The issue in question is the culture of impunity in the context of communal or targeted violence, which has prevailed in the country since independence. Reports of various judicial commissions – appointed by different governments from time to time to probe incidents of communal violence, fix responsibilities and make recommendations – have two conclusions in common. One, the violence was not spontaneous but the result of meticulous planning, organisation and implementation by Hindu communal bodies. Two, the police and the administration displayed anti-minority bias. The repeated recommendations by commission after commission on what needs to be done to pre-empt violence and punish the police officers and administrators guilty of dereliction of duty have gone unheeded. It is in this climate of permissiveness and the absence of accountability mechanisms that the culture of impunity has flourished.

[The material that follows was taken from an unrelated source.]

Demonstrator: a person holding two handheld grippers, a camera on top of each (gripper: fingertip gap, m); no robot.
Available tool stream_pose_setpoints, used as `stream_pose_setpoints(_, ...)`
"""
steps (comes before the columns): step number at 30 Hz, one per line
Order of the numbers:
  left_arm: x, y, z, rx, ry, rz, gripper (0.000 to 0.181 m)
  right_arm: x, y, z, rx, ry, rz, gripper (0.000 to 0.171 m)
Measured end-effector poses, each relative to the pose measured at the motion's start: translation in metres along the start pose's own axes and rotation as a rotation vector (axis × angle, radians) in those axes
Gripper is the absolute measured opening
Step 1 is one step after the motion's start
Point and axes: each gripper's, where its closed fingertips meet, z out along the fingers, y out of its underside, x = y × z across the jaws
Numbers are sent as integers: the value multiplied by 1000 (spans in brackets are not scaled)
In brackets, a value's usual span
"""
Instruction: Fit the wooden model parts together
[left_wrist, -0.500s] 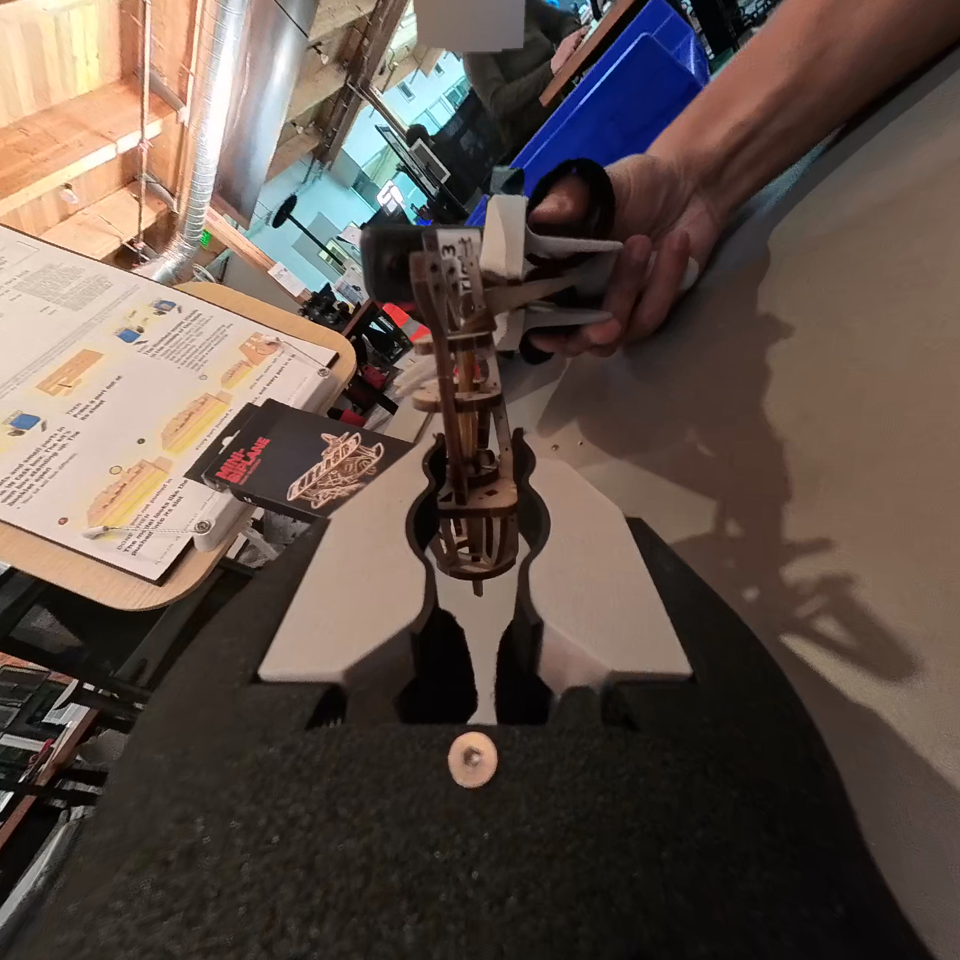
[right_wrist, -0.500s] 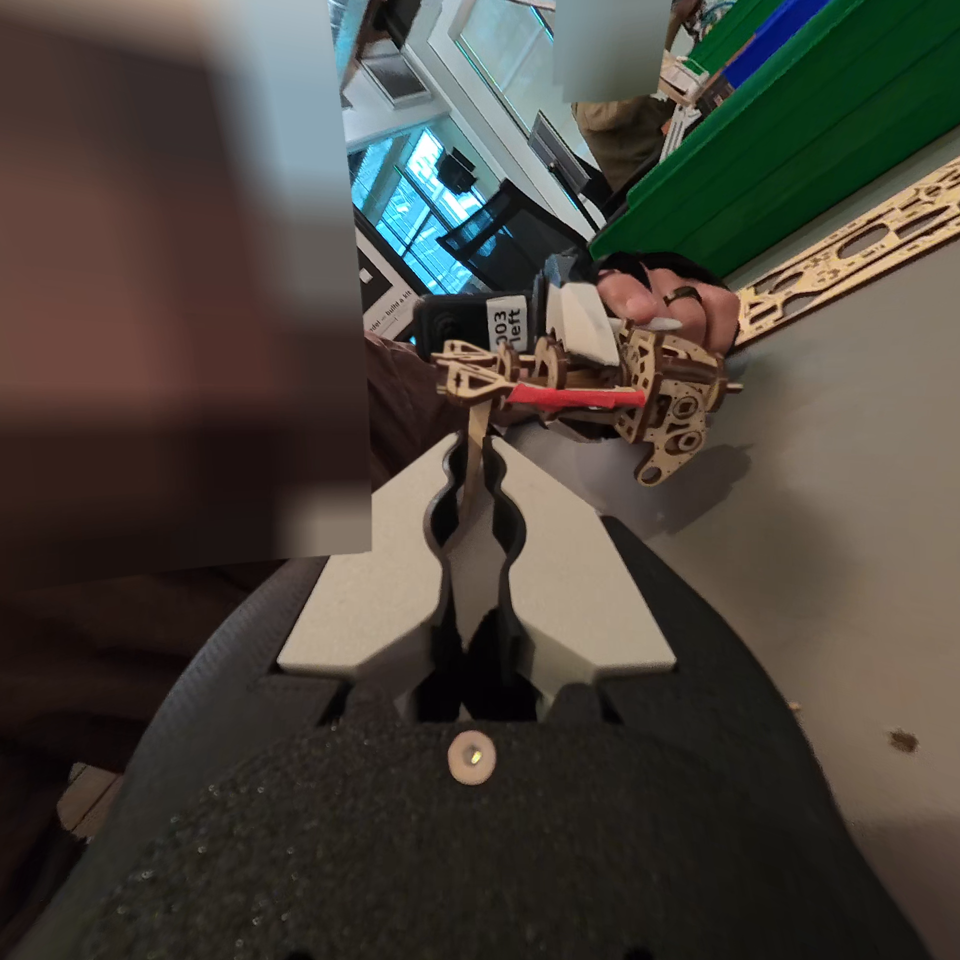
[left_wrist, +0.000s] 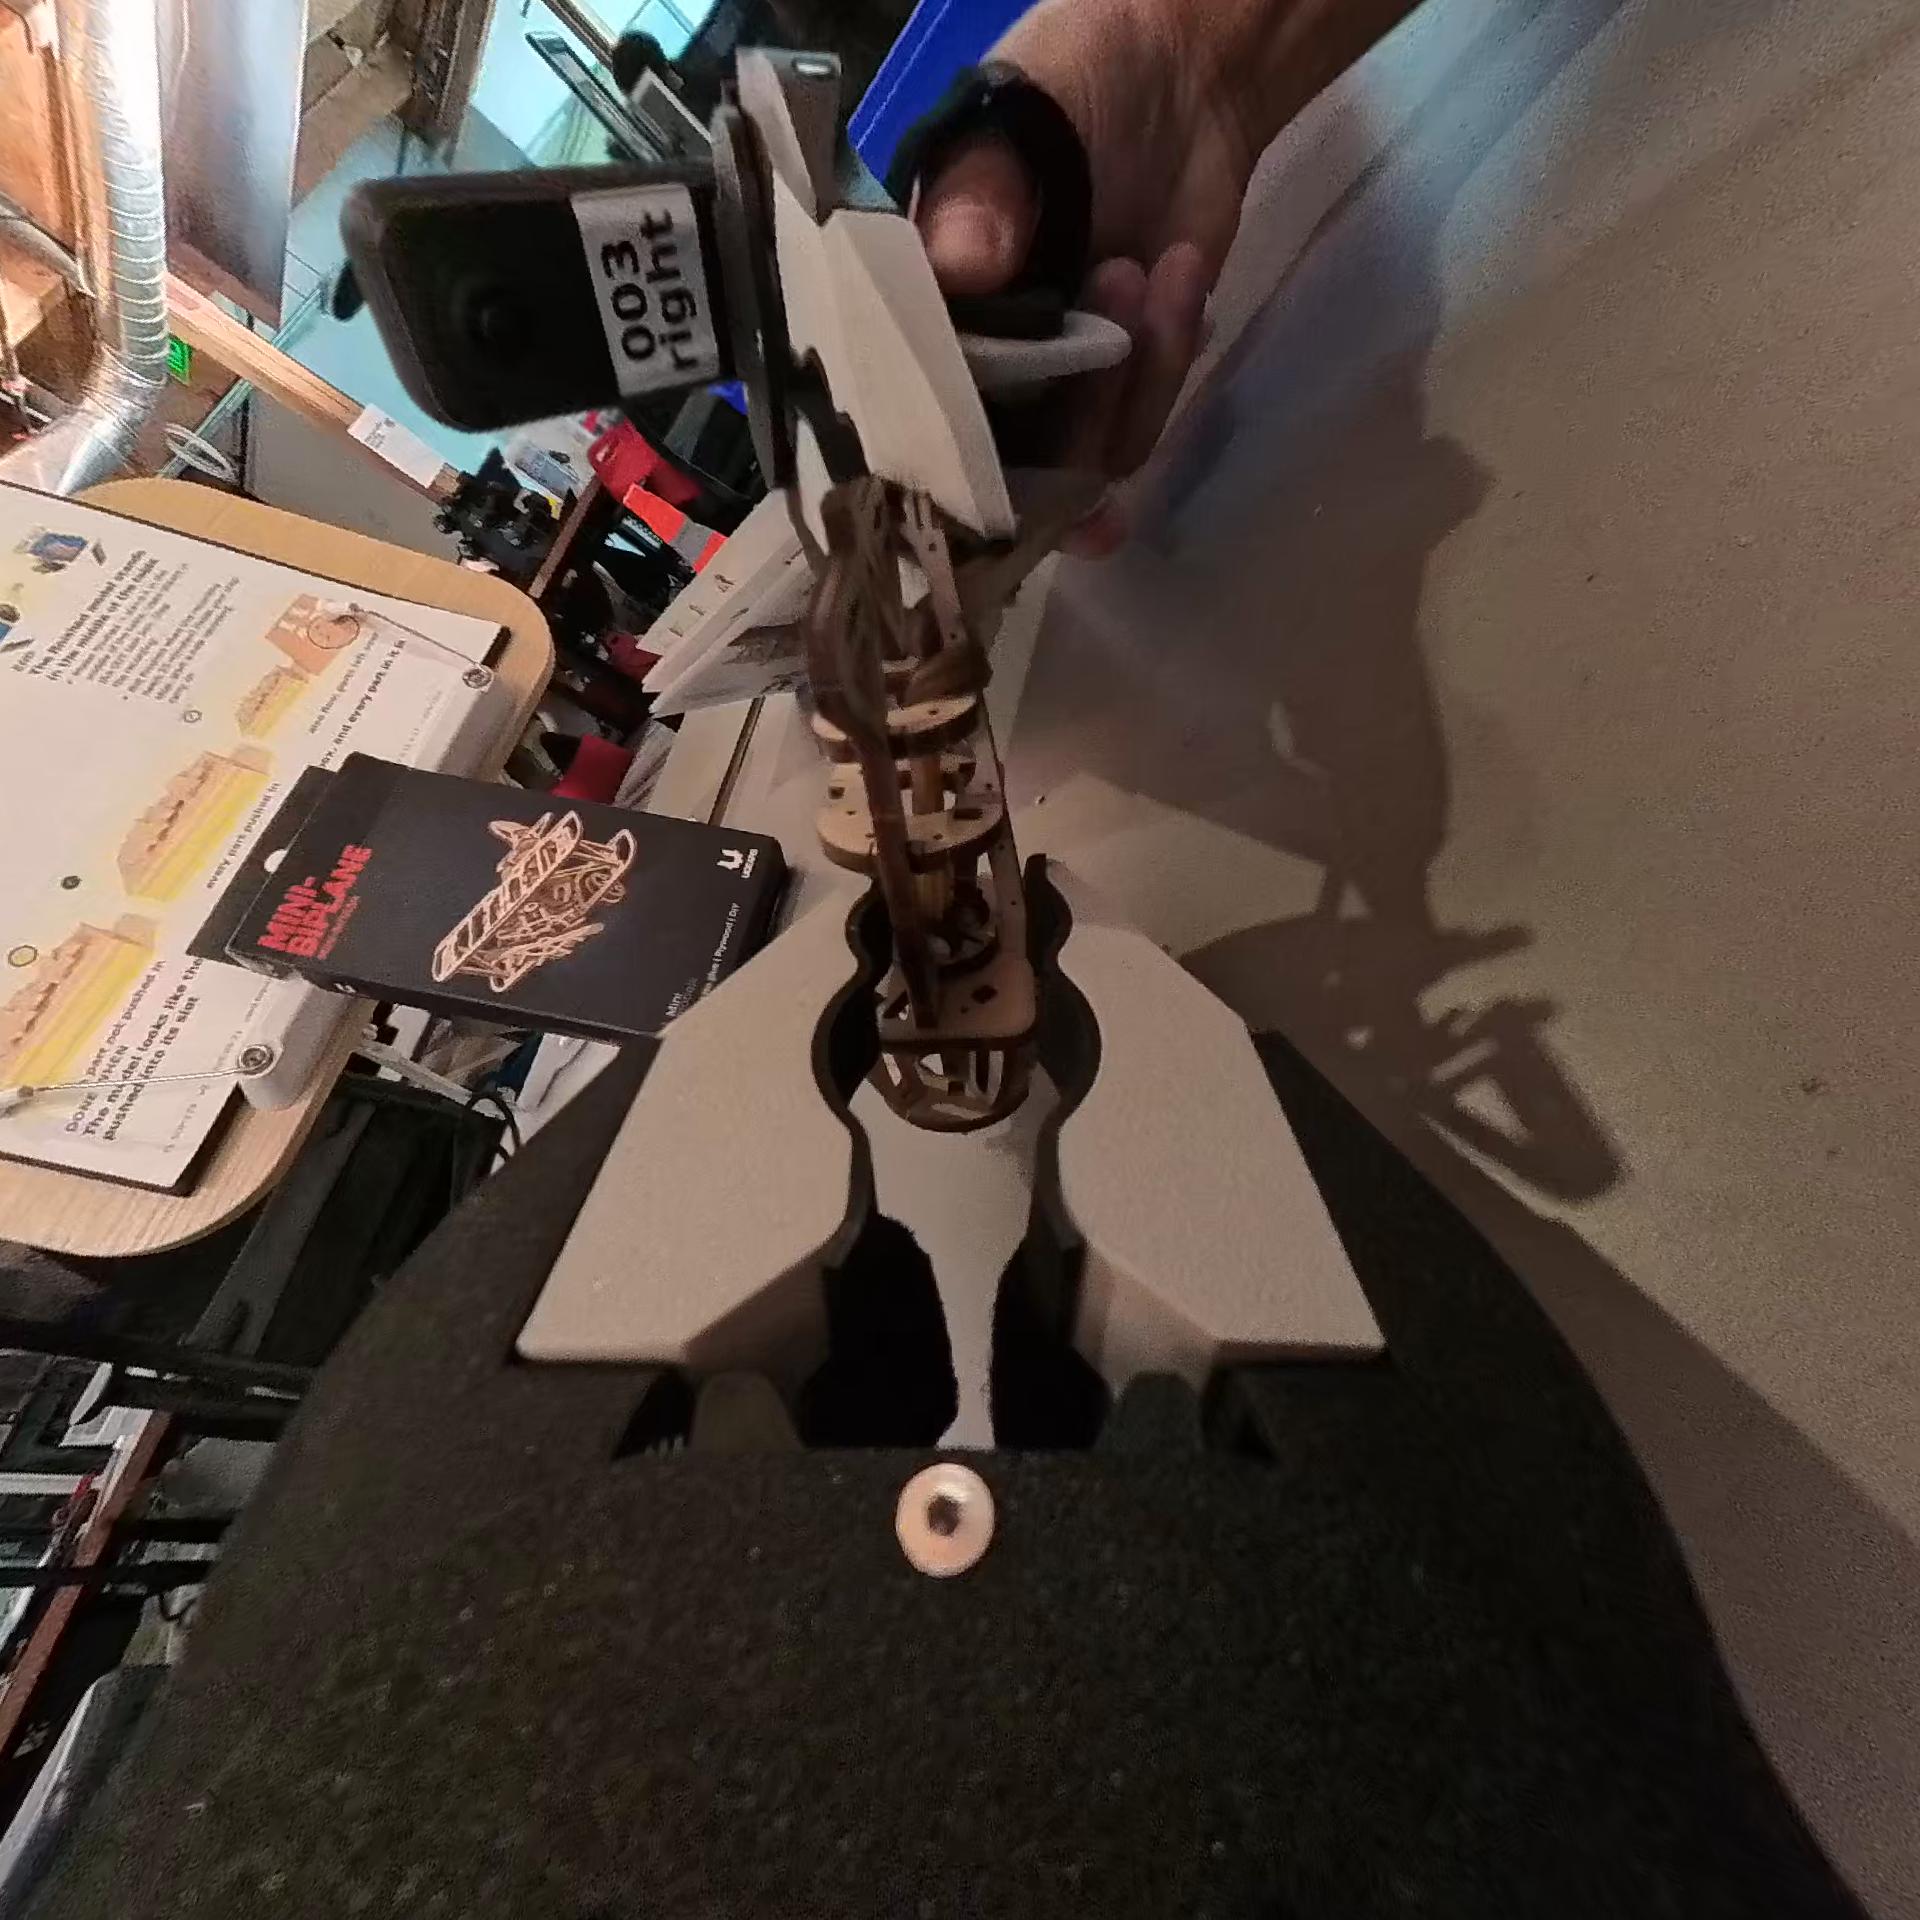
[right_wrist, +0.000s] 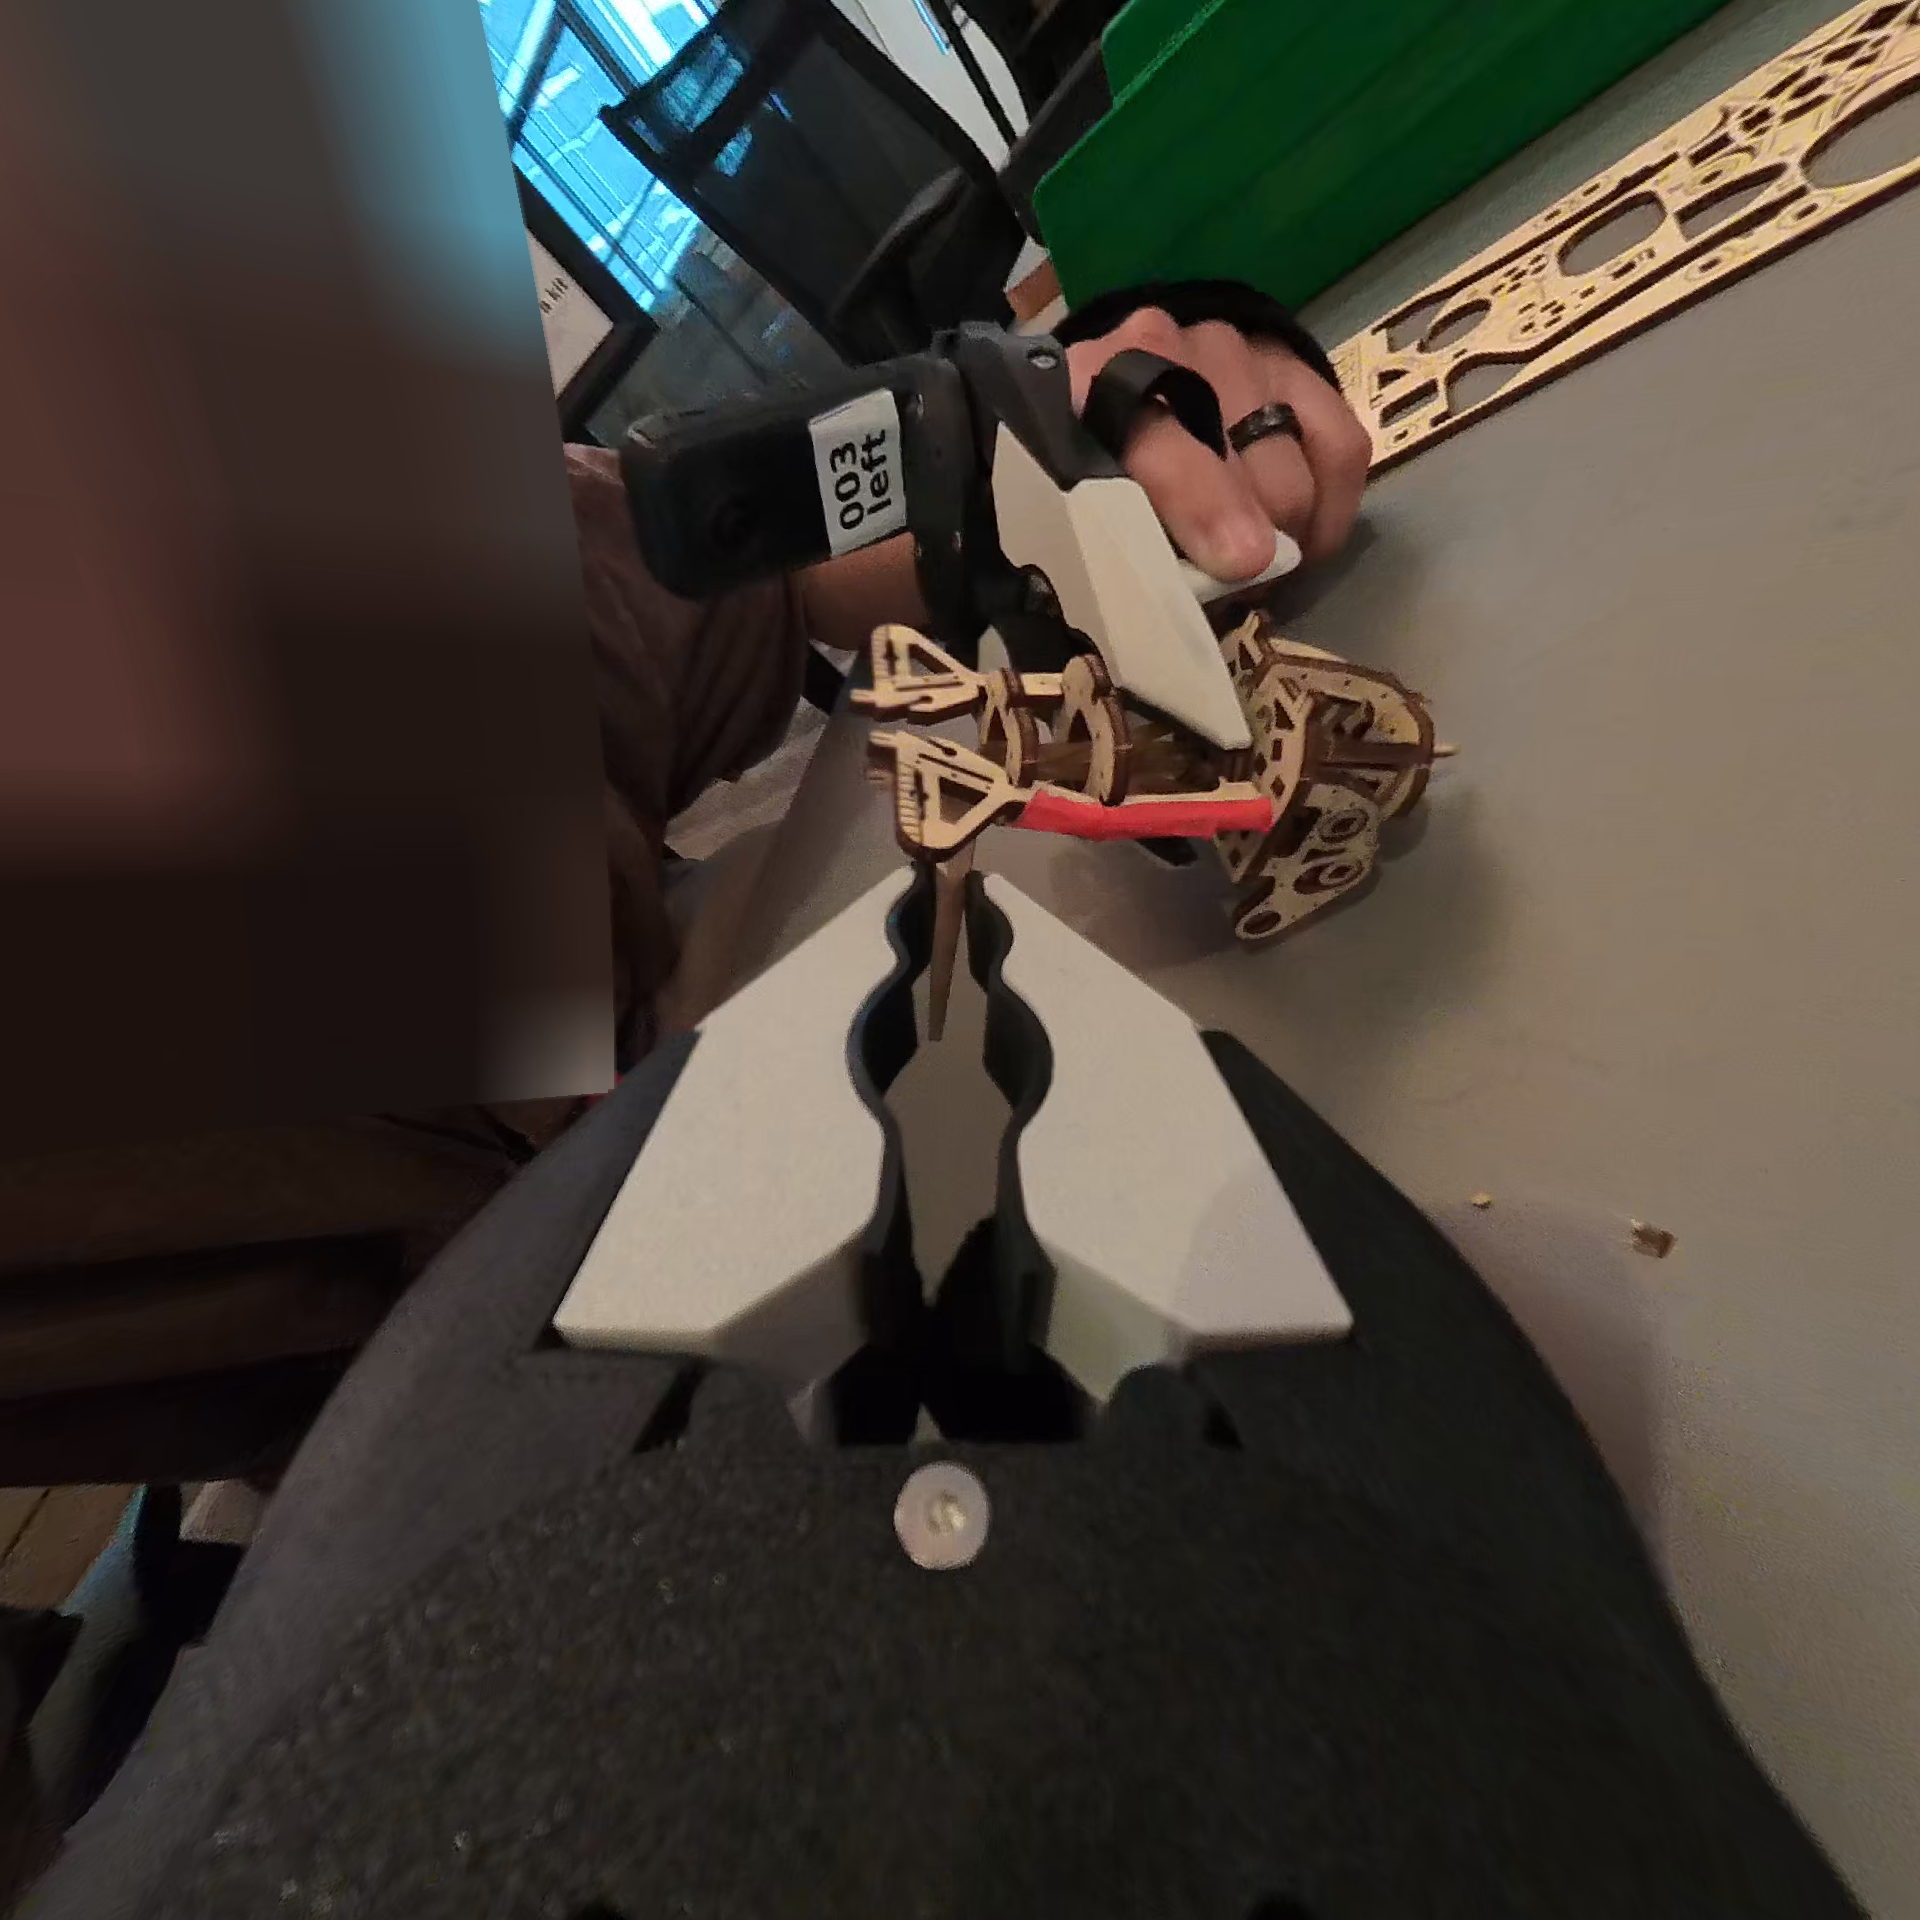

As lawyer HS Phoolka – who for over two decades has spearheaded the legal battle for justice for the victims of the anti-Sikh carnage in 1984 – has repeatedly stated in recent years, if the perpetrators of 1984 had been prosecuted and punished, the 1992-93 anti-Muslim pogrom in Mumbai may have been prevented; and if the perpetrators of 1992-93 had been punished, the 2002 genocide in Gujarat may have been pre-empted. Not only have the perpetrators and errant policemen and civil servants never been punished; in the last 25 years we have repeatedly seen the state playing the role of mute witness, co-conspirator or even sponsor of mass crimes whose targets have been the country’s religious and other minorities.

It is against this backdrop that civil society groups have been campaigning, since the 2002 killings, for an appropriate law to bring an end to this unconscionable and blatantly unconstitutional state of impunity. It was in response to this persistent campaign, in which Citizens for Justice and Peace and Communalism Combat were among the most vocal, that in 2005 the first UPA government floated a draft – The Communal Violence (Prevention, Control and Rehabilitation of Victims) Bill 2005 – for discussion and debate. The bill elicited widespread criticism from the very groups and organisations which had been at the forefront of demands for a new law. To them, it was evident that the bill as it stood then would be worthless in preventing future massacres. A principal demand was that the new law should hold public servants – politicians, senior civil servants and police officers – accountable for their failure to control targeted violence. If anything, the 2005 draft envisaged even greater powers for the police instead of holding them accountable. In the face of all-round criticism, the draft was reworked but even the second draft was far from satisfactory.

In a welcome move, soon after the UPA-II government took charge in 2009 and the NAC was revived on Sonia Gandhi’s initiative, the council included a Communal Violence Bill among its priorities. The bill of 2011 is a result of that initiative. We need only add here that since both the UPA-I and UPA-II governments had in principle accepted the need for such a bill, they now have an obligation to ensure that the new bill sails through Parliament notwithstanding the expected resistance from the BJP and its allies. For the UPA government to delay or procrastinate on the bill – simply because, unlike Team Anna, the NAC members have neither threatened indefinite hunger strike nor issued deadlines and ultimatums – would be unfortunate, to say the least.